Could you reproduce the lines below from the one with "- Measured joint" through the one with "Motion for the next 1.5"? Keep both ends and add nothing.

Segment Start: Information provided

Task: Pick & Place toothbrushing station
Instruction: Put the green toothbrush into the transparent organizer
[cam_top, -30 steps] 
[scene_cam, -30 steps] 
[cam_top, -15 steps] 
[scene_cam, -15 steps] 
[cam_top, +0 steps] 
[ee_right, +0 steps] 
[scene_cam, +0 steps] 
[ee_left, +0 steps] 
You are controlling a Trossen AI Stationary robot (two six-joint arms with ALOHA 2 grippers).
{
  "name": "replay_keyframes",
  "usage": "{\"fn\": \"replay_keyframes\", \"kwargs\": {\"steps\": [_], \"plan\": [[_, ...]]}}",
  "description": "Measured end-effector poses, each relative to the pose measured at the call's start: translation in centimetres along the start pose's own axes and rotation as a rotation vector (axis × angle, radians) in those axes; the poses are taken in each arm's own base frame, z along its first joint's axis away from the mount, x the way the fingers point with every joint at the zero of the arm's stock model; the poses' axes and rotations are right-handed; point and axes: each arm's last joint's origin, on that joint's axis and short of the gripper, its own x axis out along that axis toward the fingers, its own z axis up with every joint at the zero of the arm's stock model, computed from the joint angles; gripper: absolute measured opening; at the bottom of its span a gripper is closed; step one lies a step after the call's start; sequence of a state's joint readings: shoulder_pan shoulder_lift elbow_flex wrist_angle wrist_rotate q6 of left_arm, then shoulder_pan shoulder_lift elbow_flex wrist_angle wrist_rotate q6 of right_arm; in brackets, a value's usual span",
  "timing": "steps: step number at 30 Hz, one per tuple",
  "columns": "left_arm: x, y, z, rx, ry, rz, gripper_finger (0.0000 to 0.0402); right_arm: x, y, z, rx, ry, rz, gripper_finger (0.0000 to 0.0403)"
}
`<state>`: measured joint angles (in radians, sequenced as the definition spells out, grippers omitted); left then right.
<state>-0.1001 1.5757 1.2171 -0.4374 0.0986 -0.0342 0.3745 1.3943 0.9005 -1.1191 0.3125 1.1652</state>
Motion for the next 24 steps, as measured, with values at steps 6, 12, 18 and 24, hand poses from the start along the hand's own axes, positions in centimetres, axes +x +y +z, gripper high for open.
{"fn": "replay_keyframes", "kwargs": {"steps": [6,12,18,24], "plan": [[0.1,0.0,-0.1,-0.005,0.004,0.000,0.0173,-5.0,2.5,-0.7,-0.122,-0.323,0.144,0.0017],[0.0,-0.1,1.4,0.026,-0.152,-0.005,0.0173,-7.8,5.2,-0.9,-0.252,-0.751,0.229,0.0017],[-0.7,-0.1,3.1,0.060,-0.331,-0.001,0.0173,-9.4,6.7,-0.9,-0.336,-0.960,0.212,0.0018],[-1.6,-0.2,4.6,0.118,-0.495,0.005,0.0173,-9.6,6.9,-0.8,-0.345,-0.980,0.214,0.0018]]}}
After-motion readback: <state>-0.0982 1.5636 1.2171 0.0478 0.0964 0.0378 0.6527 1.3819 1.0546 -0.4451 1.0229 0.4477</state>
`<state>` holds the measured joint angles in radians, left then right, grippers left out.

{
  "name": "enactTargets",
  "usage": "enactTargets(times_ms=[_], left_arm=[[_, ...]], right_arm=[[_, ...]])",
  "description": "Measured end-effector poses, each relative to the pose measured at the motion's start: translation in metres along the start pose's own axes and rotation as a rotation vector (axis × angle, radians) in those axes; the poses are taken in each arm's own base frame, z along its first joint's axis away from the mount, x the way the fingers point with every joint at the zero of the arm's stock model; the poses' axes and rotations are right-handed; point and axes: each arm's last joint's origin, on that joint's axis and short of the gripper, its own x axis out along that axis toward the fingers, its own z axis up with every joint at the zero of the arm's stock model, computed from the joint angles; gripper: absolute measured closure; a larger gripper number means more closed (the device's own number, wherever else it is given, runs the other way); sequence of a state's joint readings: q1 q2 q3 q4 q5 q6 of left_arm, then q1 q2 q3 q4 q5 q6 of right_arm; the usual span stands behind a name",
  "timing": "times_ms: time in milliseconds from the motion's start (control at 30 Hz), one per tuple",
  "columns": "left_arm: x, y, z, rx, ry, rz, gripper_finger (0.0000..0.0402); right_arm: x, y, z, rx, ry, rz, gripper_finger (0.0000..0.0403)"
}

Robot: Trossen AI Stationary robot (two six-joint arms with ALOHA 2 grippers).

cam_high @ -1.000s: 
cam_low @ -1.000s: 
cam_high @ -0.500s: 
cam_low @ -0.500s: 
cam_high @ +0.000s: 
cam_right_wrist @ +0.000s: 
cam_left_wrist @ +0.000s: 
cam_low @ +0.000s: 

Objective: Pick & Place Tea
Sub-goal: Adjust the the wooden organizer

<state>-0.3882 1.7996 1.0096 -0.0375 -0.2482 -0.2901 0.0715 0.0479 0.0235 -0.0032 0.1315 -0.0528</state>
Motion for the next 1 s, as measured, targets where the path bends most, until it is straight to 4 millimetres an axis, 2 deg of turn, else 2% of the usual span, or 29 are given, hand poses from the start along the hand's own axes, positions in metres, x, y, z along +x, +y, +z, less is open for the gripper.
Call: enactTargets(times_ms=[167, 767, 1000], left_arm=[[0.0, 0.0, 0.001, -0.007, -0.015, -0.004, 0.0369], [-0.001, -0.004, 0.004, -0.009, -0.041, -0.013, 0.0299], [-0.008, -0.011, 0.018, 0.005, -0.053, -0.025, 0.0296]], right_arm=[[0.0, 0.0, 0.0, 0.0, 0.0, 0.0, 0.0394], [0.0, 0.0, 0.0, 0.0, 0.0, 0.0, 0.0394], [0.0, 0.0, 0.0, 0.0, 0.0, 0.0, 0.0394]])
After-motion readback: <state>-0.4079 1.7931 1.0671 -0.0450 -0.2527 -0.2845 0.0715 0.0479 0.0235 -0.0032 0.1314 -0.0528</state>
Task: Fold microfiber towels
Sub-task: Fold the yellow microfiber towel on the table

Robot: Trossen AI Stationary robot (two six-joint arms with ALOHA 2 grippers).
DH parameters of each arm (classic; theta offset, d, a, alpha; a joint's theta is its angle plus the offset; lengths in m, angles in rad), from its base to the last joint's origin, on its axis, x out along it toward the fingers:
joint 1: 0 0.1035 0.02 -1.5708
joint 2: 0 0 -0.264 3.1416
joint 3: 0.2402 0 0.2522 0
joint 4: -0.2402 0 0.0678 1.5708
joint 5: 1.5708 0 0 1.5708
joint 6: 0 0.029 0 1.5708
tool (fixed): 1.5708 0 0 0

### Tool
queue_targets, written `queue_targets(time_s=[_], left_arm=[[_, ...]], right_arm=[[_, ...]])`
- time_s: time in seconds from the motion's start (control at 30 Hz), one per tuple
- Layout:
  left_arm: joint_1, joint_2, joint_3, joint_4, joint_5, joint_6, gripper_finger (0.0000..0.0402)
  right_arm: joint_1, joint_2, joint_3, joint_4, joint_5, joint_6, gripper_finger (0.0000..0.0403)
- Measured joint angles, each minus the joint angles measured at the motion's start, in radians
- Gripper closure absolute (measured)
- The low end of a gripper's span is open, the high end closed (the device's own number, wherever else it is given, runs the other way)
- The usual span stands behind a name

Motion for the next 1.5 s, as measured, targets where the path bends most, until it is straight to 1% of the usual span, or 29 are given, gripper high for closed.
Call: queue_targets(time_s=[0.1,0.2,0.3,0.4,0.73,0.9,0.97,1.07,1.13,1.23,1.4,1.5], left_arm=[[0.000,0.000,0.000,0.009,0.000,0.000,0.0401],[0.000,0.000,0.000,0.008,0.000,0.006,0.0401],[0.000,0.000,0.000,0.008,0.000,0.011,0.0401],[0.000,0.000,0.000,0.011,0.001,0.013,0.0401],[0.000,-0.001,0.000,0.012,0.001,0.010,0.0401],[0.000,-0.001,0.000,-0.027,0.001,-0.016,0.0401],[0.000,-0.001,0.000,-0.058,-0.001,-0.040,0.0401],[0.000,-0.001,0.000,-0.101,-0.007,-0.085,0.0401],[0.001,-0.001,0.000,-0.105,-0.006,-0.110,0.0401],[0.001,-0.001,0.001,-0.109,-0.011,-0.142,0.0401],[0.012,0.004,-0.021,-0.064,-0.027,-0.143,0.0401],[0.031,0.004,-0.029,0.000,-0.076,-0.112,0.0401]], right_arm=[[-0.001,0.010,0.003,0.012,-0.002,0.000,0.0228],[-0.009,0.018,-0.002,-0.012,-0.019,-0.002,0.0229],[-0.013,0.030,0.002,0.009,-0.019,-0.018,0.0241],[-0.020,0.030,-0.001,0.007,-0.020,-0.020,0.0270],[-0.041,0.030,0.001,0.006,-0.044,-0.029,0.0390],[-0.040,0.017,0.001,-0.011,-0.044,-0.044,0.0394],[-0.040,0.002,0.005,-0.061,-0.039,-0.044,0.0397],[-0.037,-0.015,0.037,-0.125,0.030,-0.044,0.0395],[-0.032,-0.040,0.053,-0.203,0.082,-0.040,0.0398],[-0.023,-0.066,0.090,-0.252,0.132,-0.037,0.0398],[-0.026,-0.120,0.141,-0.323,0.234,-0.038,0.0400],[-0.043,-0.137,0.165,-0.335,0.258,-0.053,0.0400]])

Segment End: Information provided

## [Answer below]
- Measured joint angles, each minus the joint angles measured at the motion's start, in radians
- Gripper closure absolute (measured)
- The low end of a gripper's span is open, the high end closed (the device's own number, wherever else it is given, runs the other way)
- The usual span stands behind a name

Motion for the next 1.5 s, as measured, targets where the path bends most, until it is straight to 1% of the usual span, or 29 are given, gripper high for closed.

The required output is complete.